元鳳一時在京城打轉,聽說三皇子被殺之事也與她有些瓜葛,一時又去了泉州坐了洋人的船去了海外,爹娘卻毫不阻攔,另一個兒子大齡也未婚嫁,看爹娘做派就知道極其開明,甚至開明得有些過了頭。
可再開明還能讓兒子娶個二嫁的寡婦?
崔氏心里沒譜,即使她與趙家關系再好,都不敢打這個包票,甚至都不敢去詢問一句,唯恐壞事,一怕傷了兩家和氣,一怕攪壞了一對有情人。

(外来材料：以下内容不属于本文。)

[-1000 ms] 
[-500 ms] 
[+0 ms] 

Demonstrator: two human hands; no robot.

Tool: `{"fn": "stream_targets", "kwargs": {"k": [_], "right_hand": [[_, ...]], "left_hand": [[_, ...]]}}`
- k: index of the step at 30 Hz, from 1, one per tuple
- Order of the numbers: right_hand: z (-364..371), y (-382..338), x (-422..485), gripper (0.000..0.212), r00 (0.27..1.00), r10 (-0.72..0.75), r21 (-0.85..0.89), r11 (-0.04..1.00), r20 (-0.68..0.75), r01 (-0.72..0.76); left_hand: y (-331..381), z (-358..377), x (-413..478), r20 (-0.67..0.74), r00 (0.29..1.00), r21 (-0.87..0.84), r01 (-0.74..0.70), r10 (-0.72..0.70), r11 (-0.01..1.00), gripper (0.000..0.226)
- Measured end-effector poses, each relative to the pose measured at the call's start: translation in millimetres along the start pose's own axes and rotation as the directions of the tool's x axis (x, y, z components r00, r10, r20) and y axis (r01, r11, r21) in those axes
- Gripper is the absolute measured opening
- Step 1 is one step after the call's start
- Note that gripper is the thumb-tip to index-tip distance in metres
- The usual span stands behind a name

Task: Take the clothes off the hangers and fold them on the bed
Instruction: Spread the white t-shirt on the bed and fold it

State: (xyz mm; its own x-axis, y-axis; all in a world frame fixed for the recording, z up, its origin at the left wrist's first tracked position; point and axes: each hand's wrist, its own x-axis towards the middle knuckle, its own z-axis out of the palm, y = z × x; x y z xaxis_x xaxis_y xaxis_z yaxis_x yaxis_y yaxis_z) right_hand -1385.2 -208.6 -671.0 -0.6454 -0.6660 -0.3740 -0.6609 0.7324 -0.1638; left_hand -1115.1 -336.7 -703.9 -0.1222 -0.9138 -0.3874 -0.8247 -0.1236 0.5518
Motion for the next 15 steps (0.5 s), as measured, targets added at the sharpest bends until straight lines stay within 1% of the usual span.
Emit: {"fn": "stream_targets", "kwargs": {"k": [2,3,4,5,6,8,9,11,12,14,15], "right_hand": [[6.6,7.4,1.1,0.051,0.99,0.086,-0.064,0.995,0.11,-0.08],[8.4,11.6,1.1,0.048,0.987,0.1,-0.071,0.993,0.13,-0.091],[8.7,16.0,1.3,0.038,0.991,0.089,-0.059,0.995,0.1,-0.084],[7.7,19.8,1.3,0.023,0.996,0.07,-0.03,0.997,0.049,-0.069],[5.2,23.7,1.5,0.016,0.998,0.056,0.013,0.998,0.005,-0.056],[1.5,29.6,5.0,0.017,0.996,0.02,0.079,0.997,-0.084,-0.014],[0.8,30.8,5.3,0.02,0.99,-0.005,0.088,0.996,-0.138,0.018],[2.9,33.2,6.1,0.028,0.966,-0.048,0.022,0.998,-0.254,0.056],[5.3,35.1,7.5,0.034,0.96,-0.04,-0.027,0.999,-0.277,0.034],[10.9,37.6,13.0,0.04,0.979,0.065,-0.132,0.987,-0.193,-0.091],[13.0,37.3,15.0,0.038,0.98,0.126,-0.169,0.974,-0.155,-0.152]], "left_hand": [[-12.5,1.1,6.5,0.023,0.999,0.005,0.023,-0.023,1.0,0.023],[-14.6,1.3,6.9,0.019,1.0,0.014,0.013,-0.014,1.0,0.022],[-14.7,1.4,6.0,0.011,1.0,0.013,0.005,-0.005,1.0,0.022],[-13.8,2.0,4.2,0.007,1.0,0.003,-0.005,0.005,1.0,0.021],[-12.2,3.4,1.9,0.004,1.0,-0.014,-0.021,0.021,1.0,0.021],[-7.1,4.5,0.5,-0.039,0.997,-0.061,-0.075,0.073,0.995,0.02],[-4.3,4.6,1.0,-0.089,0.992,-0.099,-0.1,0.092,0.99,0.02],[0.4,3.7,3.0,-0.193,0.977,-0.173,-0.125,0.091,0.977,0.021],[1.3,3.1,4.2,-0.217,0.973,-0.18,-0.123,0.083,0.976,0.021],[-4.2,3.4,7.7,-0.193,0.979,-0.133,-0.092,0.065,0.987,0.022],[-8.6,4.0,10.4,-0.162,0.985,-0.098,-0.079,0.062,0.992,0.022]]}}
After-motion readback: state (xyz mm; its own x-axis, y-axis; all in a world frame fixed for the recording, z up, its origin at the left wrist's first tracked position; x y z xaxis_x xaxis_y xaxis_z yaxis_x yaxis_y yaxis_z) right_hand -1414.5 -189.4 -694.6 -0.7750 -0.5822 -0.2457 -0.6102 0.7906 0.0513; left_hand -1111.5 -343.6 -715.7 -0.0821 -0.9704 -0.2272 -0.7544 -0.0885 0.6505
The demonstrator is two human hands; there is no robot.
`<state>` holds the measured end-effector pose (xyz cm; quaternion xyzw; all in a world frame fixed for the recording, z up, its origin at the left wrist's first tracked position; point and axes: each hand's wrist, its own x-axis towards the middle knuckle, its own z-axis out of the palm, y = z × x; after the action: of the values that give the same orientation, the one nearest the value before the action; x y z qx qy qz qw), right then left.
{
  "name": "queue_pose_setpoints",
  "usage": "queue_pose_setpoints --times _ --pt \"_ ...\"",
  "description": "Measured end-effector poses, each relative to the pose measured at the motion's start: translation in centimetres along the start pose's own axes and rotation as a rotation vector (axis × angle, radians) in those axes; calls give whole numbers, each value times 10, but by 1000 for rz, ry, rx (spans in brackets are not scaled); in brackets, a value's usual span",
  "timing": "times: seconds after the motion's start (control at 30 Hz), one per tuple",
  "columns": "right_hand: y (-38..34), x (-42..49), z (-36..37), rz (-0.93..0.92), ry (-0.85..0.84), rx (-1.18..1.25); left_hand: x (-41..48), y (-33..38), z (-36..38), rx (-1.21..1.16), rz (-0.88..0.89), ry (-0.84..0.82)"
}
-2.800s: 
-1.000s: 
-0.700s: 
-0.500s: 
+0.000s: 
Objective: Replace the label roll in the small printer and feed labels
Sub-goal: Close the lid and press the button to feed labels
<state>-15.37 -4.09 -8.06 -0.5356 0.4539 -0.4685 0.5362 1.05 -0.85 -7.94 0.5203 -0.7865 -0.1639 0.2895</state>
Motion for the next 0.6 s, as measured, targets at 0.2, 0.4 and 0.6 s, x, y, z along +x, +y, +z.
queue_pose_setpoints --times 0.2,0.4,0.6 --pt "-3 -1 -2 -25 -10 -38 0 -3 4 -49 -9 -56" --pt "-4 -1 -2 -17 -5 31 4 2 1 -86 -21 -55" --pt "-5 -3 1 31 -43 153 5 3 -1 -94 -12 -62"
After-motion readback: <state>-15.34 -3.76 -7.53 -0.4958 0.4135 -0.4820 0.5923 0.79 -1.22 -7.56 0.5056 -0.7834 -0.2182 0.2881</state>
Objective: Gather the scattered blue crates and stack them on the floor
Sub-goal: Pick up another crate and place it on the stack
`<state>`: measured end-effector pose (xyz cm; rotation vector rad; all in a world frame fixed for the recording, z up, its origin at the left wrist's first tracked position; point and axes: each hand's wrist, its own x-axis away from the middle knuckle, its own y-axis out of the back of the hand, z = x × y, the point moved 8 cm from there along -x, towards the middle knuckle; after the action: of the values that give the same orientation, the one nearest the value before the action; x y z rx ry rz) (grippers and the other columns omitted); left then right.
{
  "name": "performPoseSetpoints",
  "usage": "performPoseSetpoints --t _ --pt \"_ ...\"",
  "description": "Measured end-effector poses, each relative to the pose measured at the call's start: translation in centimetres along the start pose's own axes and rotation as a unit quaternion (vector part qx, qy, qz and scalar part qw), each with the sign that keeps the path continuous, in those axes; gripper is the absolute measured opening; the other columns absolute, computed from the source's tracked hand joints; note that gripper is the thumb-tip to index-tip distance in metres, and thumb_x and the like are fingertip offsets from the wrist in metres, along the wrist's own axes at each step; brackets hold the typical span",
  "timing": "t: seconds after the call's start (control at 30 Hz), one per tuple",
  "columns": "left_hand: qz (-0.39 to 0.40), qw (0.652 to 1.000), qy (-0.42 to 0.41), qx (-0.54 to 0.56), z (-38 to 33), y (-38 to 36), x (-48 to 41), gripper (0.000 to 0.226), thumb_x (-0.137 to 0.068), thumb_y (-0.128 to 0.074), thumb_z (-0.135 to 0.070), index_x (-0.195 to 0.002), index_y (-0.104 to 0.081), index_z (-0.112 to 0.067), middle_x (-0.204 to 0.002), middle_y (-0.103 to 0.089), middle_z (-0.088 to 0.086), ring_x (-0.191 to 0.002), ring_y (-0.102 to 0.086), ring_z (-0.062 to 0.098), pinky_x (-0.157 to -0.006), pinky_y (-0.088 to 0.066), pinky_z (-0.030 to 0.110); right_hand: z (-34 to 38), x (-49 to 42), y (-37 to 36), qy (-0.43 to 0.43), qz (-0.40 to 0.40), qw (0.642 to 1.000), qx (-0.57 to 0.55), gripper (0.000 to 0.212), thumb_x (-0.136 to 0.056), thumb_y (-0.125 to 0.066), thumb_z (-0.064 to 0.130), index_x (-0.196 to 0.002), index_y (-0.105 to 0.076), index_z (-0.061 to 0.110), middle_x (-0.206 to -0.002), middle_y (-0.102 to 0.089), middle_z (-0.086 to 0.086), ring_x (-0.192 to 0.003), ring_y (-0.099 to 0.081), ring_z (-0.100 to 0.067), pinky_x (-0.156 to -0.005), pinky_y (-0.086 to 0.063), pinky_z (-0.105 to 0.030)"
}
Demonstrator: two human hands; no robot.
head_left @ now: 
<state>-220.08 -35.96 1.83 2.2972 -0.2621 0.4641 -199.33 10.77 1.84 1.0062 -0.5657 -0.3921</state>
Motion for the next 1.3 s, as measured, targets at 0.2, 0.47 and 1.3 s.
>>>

再說了就算兩情相悅,兩家父母也愿意,這范陽盧氏愿意嗎?崔氏倒不在乎他們意愿,只是知道女兒將書院看得重,這書院能建造起來多虧了范陽盧氏的庇護,女兒要是再嫁惹惱了范陽盧氏,他們搗亂怎么辦?到時候書院辦不起來,女兒心血付之一空,到時候又惹得她傷心怎么辦?
人生不滿百,常懷千歲憂。崔氏開導別人時要告誡別人不要為沒發生的小煩惱困擾,可輪到她最愛的女兒時也難免方寸大亂,杞人憂天了起來。
清凈山是一座石頭山風化而成,因此山景中既有怪石嶙峋又有土地滋養出來的草木葳蕤,很有參差感,顧一昭和世子夫人在山間行走,只覺心曠神怡。
世子夫人言語間都在閑談,可卻在暗暗了解顧一昭為人,譬如喜歡什么花木、平日里在家做什么、讀書是什么品類之類的閑話。
在聽說顧一昭喜歡梅花,平日在家幫著母親管家,自己也會插花、點茶、圍棋、讀書,讀書也多讀地理小品文時暗暗點頭:風雅好學,是大家閨秀的做派。
顧一昭也聊了些話題:世子夫人平日里最喜歡什么口味的茶、平日里有什么消遣,旁敲側擊了解些府上的人文背景,免得以后嫁過去兩眼一抹黑。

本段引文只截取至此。